== LISTED RECORDS

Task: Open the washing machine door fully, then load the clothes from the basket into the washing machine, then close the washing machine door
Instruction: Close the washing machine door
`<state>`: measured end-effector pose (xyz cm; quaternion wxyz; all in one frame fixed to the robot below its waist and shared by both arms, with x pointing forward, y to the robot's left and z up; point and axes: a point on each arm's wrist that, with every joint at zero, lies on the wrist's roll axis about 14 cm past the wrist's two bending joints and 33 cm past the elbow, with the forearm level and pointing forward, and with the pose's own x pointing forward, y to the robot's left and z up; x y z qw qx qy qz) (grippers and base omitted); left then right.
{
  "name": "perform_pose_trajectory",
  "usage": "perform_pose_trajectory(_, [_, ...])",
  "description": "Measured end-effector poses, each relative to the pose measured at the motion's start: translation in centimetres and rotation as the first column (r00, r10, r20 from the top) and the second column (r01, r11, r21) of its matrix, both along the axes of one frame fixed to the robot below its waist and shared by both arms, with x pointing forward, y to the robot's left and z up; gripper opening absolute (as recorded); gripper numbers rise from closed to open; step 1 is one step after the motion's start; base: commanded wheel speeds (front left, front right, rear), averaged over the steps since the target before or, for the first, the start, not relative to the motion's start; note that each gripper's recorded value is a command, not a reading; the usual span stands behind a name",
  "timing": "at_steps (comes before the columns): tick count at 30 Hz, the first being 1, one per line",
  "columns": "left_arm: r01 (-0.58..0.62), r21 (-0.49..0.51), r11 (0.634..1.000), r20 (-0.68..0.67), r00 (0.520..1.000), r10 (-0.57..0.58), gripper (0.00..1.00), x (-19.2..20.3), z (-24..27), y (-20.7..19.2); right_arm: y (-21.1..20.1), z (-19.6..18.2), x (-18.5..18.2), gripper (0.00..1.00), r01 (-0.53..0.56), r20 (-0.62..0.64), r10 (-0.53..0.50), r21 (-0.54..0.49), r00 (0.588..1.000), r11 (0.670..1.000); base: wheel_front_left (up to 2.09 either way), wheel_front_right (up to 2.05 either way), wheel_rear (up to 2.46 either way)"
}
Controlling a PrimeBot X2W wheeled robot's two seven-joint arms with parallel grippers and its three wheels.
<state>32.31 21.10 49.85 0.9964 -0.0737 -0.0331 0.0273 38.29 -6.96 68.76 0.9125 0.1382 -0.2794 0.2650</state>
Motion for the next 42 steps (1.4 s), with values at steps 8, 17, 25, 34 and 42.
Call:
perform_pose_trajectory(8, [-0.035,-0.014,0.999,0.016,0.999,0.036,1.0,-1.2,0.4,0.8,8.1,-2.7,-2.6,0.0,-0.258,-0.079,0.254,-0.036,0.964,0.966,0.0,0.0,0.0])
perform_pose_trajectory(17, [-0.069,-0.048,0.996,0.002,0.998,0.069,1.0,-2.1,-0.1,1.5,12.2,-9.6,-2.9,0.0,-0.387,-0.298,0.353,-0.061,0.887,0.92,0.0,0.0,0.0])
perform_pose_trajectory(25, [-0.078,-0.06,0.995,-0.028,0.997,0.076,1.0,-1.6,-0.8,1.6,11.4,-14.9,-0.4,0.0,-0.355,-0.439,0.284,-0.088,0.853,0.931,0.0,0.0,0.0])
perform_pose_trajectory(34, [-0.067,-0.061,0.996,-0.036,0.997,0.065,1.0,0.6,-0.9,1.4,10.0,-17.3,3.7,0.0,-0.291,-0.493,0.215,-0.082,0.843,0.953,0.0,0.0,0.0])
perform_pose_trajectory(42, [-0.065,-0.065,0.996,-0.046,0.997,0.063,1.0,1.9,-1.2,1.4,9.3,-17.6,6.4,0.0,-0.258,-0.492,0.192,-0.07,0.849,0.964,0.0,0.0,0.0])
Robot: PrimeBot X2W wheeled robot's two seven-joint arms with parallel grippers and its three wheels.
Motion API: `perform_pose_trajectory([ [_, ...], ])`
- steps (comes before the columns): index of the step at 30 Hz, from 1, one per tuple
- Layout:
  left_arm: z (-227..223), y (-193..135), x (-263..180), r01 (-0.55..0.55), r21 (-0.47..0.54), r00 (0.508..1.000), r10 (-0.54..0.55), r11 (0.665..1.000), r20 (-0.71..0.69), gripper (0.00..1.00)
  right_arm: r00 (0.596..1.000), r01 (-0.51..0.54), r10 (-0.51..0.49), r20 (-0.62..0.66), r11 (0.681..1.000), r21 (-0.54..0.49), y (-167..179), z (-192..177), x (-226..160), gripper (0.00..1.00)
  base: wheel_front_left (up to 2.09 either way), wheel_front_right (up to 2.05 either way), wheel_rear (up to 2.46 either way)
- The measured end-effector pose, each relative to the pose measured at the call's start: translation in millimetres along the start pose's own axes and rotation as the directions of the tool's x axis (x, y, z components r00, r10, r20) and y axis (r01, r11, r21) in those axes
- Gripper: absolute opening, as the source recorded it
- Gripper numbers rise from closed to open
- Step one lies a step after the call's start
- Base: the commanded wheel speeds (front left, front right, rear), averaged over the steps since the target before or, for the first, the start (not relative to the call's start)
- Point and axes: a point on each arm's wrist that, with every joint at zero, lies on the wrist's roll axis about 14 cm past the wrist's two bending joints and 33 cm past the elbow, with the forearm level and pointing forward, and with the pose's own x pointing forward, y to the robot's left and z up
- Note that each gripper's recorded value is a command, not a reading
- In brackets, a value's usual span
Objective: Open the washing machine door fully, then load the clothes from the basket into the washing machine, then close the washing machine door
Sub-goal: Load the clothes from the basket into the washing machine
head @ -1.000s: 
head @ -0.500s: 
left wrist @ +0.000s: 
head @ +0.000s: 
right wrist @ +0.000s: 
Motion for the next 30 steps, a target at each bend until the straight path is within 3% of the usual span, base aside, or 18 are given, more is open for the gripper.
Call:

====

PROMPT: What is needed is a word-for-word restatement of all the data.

WRITTEN SOLUTION:
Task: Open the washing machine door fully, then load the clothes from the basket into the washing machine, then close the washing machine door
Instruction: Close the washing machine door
`<state>`: measured end-effector pose (xyz cm; quaternion wxyz; all in one frame fixed to the robot below its waist and shared by both arms, with x pointing forward, y to the robot's left and z up; point and axes: a point on each arm's wrist that, with every joint at zero, lies on the wrist's roll axis about 14 cm past the wrist's two bending joints and 33 cm past the elbow, with the forearm level and pointing forward, and with the pose's own x pointing forward, y to the robot's left and z up; x y z qw qx qy qz) (grippers and base omitted); left then right.
{
  "name": "perform_pose_trajectory",
  "usage": "perform_pose_trajectory(_, [_, ...])",
  "description": "Measured end-effector poses, each relative to the pose measured at the motion's start: translation in centimetres and rotation as the first column (r00, r10, r20 from the top) and the second column (r01, r11, r21) of its matrix, both along the axes of one frame fixed to the robot below its waist and shared by both arms, with x pointing forward, y to the robot's left and z up; gripper opening absolute (as recorded); gripper numbers rise from closed to open; step 1 is one step after the motion's start; base: commanded wheel speeds (front left, front right, rear), averaged over the steps since the target before or, for the first, the start, not relative to the motion's start; note that each gripper's recorded value is a command, not a reading; the usual span stands behind a name",
  "timing": "at_steps (comes before the columns): tick count at 30 Hz, the first being 1, one per line",
  "columns": "left_arm: r01 (-0.58..0.62), r21 (-0.49..0.51), r11 (0.634..1.000), r20 (-0.68..0.67), r00 (0.520..1.000), r10 (-0.57..0.58), gripper (0.00..1.00), x (-19.2..20.3), z (-24..27), y (-20.7..19.2); right_arm: y (-21.1..20.1), z (-19.6..18.2), x (-18.5..18.2), gripper (0.00..1.00), r01 (-0.53..0.56), r20 (-0.62..0.64), r10 (-0.53..0.50), r21 (-0.54..0.49), r00 (0.588..1.000), r11 (0.670..1.000); base: wheel_front_left (up to 2.09 either way), wheel_front_right (up to 2.05 either way), wheel_rear (up to 2.46 either way)"
}
Controlling a PrimeBot X2W wheeled robot's two seven-joint arms with parallel grippers and its three wheels.
<state>32.31 21.10 49.85 0.9964 -0.0737 -0.0331 0.0273 38.29 -6.96 68.76 0.9125 0.1382 -0.2794 0.2650</state>
Motion for the next 42 steps (1.4 s), with values at steps 8, 17, 25, 34 and 42.
Call:
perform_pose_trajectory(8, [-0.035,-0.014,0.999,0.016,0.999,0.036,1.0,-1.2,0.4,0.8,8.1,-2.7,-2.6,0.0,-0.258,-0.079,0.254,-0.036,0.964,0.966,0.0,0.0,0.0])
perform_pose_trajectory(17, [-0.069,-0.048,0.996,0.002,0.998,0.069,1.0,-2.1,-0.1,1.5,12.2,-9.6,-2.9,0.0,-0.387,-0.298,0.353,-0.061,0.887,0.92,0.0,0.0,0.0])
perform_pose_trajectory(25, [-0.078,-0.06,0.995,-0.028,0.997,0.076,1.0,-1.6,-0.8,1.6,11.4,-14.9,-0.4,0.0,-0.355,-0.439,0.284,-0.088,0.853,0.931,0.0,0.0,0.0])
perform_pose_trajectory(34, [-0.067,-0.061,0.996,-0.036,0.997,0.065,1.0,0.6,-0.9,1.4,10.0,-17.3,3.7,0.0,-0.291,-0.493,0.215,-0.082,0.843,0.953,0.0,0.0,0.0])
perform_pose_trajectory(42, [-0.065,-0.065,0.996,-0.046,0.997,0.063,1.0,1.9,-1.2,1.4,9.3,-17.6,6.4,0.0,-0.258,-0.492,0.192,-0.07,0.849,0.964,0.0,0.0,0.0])
Robot: PrimeBot X2W wheeled robot's two seven-joint arms with parallel grippers and its three wheels.
Motion API: `perform_pose_trajectory([ [_, ...], ])`
- steps (comes before the columns): index of the step at 30 Hz, from 1, one per tuple
- Layout:
  left_arm: z (-227..223), y (-193..135), x (-263..180), r01 (-0.55..0.55), r21 (-0.47..0.54), r00 (0.508..1.000), r10 (-0.54..0.55), r11 (0.665..1.000), r20 (-0.71..0.69), gripper (0.00..1.00)
  right_arm: r00 (0.596..1.000), r01 (-0.51..0.54), r10 (-0.51..0.49), r20 (-0.62..0.66), r11 (0.681..1.000), r21 (-0.54..0.49), y (-167..179), z (-192..177), x (-226..160), gripper (0.00..1.00)
  base: wheel_front_left (up to 2.09 either way), wheel_front_right (up to 2.05 either way), wheel_rear (up to 2.46 either way)
- The measured end-effector pose, each relative to the pose measured at the call's start: translation in millimetres along the start pose's own axes and rotation as the directions of the tool's x axis (x, y, z components r00, r10, r20) and y axis (r01, r11, r21) in those axes
- Gripper: absolute opening, as the source recorded it
- Gripper numbers rise from closed to open
- Step one lies a step after the call's start
- Base: the commanded wheel speeds (front left, front right, rear), averaged over the steps since the target before or, for the first, the start (not relative to the call's start)
- Point and axes: a point on each arm's wrist that, with every joint at zero, lies on the wrist's roll axis about 14 cm past the wrist's two bending joints and 33 cm past the elbow, with the forearm level and pointing forward, and with the pose's own x pointing forward, y to the robot's left and z up
- Note that each gripper's recorded value is a command, not a reading
- In brackets, a value's usual span
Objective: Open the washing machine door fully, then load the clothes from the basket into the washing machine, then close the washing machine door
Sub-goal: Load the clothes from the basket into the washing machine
head @ -1.000s: 
head @ -0.500s: 
left wrist @ +0.000s: 
head @ +0.000s: 
right wrist @ +0.000s: 
Motion for the next 30 steps, a target at each bend until the straight path is within 3% of the usual span, base aside, or 18 are given, more is open for the gripper.
Call:

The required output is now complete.